## [PROBLEM DESCRIPTION]
Gather all lines with "black" from the records.

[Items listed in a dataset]
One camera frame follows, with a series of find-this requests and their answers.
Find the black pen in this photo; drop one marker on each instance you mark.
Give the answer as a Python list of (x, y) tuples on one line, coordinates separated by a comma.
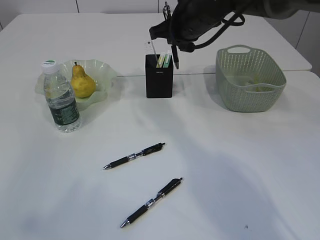
[(167, 16), (174, 183), (147, 151)]

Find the clear plastic ruler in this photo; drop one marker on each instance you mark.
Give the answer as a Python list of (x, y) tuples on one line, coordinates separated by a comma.
[(150, 49)]

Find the green wavy glass plate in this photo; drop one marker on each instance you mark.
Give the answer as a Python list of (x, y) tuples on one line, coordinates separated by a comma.
[(102, 73)]

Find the black square pen holder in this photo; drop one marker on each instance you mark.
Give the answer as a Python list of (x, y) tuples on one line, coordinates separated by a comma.
[(158, 81)]

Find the mint green pen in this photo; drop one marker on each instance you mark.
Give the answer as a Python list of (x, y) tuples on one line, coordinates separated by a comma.
[(166, 60)]

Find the clear plastic water bottle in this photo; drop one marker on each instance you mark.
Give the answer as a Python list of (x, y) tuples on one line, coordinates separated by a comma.
[(60, 98)]

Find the yellow pear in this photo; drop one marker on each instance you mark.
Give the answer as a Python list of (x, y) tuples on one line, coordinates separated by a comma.
[(83, 85)]

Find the green woven plastic basket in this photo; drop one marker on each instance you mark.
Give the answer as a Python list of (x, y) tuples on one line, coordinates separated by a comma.
[(234, 65)]

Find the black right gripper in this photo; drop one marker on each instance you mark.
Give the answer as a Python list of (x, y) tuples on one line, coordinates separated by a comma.
[(190, 20)]

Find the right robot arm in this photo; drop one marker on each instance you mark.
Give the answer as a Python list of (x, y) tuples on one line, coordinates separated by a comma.
[(273, 9)]

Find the yellow white waste paper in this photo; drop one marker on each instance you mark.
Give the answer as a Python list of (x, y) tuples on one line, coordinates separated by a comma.
[(254, 85)]

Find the yellow utility knife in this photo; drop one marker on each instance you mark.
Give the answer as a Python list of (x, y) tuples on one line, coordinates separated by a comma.
[(160, 60)]

## [RESULT OF THIS TASK]
Find the black pen in this photo; drop one marker on each instance you mark.
Find the black square pen holder in this photo; drop one marker on each instance you mark.
Find the black right gripper in this photo; drop one marker on each instance you mark.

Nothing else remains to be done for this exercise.